═════ Records to use
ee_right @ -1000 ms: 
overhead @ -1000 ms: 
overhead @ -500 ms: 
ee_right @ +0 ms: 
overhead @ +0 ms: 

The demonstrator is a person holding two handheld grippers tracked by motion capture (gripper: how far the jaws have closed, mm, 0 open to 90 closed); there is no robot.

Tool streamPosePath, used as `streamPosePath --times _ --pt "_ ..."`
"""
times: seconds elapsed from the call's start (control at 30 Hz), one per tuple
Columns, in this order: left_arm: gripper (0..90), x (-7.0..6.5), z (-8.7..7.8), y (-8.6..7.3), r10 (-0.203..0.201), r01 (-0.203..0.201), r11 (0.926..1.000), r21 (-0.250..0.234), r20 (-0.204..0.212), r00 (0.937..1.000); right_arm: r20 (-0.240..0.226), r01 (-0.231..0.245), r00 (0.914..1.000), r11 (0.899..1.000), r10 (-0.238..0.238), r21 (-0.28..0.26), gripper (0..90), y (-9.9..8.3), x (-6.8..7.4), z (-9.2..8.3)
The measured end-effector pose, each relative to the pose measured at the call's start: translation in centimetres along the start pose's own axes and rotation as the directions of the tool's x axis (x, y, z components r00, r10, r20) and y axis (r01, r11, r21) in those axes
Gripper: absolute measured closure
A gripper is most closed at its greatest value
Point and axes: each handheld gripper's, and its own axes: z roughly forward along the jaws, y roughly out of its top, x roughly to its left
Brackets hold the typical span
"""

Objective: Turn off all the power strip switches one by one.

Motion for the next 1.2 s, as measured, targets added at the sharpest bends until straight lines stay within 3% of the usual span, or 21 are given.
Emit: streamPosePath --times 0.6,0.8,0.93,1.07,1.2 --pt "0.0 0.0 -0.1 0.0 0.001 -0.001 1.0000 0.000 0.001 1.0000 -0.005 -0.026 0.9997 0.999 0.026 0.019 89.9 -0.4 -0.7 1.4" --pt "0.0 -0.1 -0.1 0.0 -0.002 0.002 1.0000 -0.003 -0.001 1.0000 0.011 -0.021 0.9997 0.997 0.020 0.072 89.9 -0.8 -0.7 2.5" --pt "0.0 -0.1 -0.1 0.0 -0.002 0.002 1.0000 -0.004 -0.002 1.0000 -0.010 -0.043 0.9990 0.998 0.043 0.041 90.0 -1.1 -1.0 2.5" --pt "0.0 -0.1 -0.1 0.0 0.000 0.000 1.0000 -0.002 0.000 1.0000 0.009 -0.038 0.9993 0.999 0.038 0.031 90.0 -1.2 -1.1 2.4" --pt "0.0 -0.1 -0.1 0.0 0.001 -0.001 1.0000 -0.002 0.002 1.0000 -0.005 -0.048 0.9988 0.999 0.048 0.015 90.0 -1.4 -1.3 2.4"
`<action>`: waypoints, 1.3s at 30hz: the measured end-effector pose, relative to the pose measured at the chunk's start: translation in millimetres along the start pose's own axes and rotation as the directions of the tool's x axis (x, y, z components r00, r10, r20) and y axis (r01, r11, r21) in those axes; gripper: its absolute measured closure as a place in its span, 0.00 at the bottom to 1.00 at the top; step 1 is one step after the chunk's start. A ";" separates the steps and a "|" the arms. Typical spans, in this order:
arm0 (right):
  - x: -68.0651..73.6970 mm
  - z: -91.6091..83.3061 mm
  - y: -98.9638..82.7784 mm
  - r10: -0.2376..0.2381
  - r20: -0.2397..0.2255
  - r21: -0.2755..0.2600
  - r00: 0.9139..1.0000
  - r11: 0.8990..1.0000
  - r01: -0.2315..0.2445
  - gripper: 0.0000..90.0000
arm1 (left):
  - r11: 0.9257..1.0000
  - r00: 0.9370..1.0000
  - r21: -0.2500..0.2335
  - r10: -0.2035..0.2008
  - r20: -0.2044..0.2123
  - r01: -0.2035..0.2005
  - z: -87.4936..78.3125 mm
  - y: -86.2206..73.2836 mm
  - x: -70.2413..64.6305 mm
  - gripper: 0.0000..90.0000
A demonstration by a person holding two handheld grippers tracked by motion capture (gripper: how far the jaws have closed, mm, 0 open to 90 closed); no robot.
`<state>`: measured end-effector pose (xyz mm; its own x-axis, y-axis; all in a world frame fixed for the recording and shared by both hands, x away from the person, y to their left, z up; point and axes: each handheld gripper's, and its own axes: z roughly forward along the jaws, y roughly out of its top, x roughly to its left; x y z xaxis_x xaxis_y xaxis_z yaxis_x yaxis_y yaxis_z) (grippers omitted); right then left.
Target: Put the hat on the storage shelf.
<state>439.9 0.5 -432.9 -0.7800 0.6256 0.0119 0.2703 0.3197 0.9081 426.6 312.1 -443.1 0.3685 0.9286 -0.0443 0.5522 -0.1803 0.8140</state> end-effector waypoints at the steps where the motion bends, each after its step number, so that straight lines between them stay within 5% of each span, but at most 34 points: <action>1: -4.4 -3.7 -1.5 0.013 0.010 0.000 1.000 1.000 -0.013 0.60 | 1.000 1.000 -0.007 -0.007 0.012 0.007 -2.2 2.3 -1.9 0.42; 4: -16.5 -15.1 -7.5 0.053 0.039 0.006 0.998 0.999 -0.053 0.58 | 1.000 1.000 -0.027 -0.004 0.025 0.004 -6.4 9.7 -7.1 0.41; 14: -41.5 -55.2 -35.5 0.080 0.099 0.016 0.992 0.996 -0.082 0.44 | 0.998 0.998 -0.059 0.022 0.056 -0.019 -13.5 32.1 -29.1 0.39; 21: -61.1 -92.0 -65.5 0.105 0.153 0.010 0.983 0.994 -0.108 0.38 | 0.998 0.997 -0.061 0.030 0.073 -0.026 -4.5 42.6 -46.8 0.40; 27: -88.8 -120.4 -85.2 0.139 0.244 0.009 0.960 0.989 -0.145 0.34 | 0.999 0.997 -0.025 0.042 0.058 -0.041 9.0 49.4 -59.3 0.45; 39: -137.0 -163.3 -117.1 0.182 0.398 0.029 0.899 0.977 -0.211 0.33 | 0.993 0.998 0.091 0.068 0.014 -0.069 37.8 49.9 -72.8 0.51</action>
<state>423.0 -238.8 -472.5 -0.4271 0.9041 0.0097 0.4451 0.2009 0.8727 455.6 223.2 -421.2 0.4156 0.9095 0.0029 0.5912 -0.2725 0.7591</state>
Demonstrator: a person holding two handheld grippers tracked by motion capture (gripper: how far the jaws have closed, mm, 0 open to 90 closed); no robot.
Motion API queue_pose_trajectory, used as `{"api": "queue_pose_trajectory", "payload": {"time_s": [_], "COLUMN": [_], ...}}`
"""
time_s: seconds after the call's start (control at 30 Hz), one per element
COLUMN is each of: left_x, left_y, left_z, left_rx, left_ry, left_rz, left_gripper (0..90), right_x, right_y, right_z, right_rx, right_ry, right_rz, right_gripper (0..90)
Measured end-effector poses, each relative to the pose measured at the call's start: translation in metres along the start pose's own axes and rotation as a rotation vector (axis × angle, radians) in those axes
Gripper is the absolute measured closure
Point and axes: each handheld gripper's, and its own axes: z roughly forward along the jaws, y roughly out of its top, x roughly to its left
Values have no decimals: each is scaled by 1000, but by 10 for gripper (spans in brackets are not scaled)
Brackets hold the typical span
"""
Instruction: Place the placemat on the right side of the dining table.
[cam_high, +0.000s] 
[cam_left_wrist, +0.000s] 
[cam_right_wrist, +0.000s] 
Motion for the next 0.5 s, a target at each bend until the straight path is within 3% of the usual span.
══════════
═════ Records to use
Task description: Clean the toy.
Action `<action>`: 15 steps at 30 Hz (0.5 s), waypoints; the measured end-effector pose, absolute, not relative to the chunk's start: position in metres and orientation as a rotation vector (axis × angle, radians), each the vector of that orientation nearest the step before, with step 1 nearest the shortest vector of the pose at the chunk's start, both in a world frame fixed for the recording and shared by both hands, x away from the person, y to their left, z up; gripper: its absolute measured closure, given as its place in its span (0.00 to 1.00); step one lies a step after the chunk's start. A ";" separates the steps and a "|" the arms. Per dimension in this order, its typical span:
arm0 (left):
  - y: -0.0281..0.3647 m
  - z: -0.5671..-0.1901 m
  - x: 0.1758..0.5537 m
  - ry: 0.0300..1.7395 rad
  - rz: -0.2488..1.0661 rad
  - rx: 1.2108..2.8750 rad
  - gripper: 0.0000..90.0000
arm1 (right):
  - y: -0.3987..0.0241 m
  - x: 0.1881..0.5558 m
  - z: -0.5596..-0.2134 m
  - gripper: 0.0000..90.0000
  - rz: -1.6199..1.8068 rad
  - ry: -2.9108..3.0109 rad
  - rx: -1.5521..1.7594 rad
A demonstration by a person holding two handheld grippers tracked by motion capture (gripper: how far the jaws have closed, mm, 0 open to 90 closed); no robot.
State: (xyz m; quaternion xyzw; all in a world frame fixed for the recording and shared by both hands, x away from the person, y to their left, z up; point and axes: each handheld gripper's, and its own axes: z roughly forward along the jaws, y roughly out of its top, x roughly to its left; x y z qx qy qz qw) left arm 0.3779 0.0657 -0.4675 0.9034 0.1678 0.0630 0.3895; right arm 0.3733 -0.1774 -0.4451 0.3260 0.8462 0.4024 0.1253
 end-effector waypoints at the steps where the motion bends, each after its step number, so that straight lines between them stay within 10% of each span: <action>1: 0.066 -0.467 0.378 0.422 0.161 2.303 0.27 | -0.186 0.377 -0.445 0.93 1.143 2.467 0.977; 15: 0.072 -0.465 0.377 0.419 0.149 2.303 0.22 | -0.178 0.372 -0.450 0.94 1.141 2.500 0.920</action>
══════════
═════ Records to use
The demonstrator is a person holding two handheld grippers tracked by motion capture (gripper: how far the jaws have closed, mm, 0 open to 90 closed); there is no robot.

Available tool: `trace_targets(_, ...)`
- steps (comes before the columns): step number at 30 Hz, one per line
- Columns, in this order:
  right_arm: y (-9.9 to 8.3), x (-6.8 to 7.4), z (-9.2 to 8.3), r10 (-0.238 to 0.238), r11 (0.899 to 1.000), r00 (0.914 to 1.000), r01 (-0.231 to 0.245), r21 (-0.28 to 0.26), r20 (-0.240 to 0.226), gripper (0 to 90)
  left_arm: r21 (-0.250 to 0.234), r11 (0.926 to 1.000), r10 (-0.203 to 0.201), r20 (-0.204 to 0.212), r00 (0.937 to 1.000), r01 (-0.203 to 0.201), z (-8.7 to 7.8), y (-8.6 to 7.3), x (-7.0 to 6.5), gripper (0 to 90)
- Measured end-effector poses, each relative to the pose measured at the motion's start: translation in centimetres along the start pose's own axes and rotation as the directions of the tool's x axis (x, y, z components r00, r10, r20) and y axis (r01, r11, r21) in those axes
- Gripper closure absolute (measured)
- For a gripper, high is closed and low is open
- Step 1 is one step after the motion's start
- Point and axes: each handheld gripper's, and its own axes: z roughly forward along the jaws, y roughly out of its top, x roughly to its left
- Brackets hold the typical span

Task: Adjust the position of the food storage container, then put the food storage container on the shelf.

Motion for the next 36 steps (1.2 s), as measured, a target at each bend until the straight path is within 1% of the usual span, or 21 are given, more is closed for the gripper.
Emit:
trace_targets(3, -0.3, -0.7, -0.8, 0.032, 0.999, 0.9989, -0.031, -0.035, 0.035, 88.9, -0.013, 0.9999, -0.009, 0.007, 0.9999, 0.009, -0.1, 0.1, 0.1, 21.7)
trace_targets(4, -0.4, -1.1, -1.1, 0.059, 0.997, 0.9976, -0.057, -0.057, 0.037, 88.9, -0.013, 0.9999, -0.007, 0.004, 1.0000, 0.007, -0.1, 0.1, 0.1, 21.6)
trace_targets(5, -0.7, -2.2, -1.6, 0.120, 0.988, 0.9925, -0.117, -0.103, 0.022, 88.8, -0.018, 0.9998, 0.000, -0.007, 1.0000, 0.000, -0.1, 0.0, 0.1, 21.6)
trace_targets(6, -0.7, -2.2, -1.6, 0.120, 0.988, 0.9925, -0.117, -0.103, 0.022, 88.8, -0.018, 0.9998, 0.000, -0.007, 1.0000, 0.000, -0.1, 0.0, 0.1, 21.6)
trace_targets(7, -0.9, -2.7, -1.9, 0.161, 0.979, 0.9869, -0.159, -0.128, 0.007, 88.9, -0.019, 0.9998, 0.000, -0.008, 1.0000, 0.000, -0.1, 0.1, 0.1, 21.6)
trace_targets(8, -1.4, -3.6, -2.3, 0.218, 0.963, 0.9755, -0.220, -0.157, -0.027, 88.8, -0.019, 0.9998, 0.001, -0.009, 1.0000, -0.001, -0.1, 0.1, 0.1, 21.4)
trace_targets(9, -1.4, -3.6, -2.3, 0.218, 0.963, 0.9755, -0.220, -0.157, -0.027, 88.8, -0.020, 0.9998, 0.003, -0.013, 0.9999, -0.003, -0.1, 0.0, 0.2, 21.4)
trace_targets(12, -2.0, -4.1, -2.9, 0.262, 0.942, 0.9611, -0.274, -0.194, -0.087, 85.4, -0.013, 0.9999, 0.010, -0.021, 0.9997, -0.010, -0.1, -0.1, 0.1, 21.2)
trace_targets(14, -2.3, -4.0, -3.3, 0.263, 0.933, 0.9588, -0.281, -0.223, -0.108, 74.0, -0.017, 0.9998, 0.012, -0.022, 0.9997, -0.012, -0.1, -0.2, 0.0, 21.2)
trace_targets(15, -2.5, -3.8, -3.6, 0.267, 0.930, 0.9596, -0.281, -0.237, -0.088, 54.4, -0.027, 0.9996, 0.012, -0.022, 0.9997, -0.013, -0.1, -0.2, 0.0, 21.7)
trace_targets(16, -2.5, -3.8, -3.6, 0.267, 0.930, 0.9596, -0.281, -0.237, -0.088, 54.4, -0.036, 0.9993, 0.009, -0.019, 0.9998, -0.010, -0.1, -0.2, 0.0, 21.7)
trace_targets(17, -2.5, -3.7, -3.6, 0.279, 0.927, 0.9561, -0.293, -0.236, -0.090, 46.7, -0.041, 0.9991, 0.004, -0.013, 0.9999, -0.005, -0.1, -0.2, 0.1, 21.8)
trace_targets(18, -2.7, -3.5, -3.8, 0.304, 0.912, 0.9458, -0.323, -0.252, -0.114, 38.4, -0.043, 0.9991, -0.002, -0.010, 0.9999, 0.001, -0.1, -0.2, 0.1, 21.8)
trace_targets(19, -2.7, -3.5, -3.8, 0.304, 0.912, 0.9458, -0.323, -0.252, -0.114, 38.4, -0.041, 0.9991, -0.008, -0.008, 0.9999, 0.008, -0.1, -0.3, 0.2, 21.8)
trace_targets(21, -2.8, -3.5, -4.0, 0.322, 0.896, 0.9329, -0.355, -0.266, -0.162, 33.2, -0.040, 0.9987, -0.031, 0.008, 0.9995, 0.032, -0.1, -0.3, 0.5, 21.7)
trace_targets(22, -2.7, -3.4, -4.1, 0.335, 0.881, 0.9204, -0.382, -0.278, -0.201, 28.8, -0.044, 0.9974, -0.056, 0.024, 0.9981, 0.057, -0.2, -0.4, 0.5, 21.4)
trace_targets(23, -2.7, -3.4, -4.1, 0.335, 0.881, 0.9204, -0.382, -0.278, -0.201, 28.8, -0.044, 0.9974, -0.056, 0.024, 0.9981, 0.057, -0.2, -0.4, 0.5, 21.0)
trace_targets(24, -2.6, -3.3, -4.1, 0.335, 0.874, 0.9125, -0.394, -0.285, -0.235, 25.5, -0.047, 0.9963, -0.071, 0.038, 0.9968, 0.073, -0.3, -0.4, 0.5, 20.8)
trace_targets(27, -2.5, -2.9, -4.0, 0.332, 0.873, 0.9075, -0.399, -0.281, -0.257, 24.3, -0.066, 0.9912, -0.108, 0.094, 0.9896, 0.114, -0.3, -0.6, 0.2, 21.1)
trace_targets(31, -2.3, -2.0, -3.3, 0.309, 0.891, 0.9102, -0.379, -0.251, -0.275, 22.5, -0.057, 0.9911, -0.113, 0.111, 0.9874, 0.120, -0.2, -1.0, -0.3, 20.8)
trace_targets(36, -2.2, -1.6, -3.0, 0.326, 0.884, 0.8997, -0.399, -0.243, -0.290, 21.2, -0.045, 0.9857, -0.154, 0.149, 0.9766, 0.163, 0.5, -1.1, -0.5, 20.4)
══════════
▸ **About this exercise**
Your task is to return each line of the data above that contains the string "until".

▸ **Result of this exercise**
Motion for the next 1.2 s, as measured, targets added at the sharpest bends until straight lines stay within 3% of the usual span, or 21 are given.
Motion for the next 0.5 s, a target at each bend until the straight path is within 3% of the usual span.
Motion for the next 36 steps (1.2 s), as measured, a target at each bend until the straight path is within 1% of the usual span, or 21 are given, more is closed for the gripper.

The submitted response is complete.